Payer decision making for next-generation sequencing-based genetic tests: insights from cell-free DNA prenatal screening

Abstract

Purpose: Cell-free DNA (cfDNA) prenatal screening tests have been rapidly adopted into clinical practice, due in part to positive insurance coverage. We evaluated the framework payers used in making coverage decisions to describe a process that should be informative for other sequencing tests.

Methods: We analyzed coverage policies from the 19 largest US private payers with publicly available policies through February 2016, building from the University of California San Francisco TRANSPERS Payer Coverage Policy Registry.

Results: All payers studied cover cfDNA screening for detection of trisomies 21, 18, and 13 in high-risk, singleton pregnancies, based on robust clinical validity (CV) studies and modeled evidence of clinical utility (CU). Payers typically evaluated the evidence for each chromosomal abnormality separately, although results are offered as part of a panel. Starting in August 2015, 8 of the 19 payers also began covering cfDNA screening in average-risk pregnancies, citing recent CV studies and updated professional guidelines. Most payers attempted, but were unable, to independently assess analytic validity (AV).

Conclusion: Payers utilized the standard evidentiary framework (AV/CV/CU) when evaluating cfDNA screening but varied in their interpretation of the sufficiency of the evidence. Professional guidelines, large CV studies, and decision analytic models regarding health outcomes appeared highly influential in coverage decisions.Genet Med advance online publication 22 September 2016.
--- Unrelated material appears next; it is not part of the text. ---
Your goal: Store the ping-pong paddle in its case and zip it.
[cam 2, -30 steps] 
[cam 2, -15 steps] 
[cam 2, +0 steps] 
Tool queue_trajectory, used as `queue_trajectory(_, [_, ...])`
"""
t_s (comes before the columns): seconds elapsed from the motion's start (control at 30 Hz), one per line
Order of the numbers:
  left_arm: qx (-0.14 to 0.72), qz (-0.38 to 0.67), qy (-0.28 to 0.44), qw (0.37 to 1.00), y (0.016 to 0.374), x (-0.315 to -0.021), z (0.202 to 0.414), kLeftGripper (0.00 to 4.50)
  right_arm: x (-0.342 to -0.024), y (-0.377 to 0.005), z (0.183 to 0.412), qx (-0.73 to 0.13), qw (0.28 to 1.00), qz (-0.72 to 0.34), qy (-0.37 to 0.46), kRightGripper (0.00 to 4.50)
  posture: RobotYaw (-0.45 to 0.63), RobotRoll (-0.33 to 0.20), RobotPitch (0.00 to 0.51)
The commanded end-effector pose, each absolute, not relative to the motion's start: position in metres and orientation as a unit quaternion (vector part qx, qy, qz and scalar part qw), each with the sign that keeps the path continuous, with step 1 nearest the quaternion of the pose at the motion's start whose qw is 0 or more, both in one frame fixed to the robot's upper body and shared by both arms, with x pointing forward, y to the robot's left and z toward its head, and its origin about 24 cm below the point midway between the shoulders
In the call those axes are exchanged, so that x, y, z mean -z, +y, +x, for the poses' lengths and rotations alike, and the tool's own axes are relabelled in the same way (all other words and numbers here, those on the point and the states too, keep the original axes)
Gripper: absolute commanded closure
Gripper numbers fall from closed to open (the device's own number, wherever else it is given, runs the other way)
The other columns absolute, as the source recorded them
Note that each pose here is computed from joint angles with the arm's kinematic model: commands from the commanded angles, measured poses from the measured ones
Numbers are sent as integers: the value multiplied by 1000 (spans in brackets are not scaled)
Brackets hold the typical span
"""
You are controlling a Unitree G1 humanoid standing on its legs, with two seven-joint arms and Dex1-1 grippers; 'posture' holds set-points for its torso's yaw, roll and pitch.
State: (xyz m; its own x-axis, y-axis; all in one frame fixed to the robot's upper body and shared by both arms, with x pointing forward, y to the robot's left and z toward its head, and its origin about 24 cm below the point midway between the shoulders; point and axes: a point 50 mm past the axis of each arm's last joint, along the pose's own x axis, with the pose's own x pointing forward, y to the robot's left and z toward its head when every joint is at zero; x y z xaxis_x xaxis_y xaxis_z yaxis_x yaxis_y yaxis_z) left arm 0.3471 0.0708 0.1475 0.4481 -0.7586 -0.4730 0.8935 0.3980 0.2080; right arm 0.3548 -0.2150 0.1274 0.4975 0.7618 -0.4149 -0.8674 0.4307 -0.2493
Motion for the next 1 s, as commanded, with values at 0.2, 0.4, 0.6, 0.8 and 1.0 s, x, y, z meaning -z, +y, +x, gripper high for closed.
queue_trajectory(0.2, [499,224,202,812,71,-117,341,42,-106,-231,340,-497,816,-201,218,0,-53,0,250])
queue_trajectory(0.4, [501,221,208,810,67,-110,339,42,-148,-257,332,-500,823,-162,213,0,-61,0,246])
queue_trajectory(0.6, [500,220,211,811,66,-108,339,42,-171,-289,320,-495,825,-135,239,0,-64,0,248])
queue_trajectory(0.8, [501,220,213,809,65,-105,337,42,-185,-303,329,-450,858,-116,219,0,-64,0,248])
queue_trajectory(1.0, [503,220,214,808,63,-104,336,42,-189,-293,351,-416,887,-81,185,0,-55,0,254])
Figure 1. Temporal trends in coverage of cell-free DNA prenatal genetic screening tests in women of high and average risk for fetal aneuploidy with professional guideline changes, technology assessments and representative clinical publications

Five-year timeline of initial cfDNA screening test launch and illustrative payer coverage decisions (all above timeline) with corresponding professional society guideline changes, technology assessment reports and key clinical publications with author, journal and cfDNA screening platform noted (all below timeline); all events with dates of publication (month/year).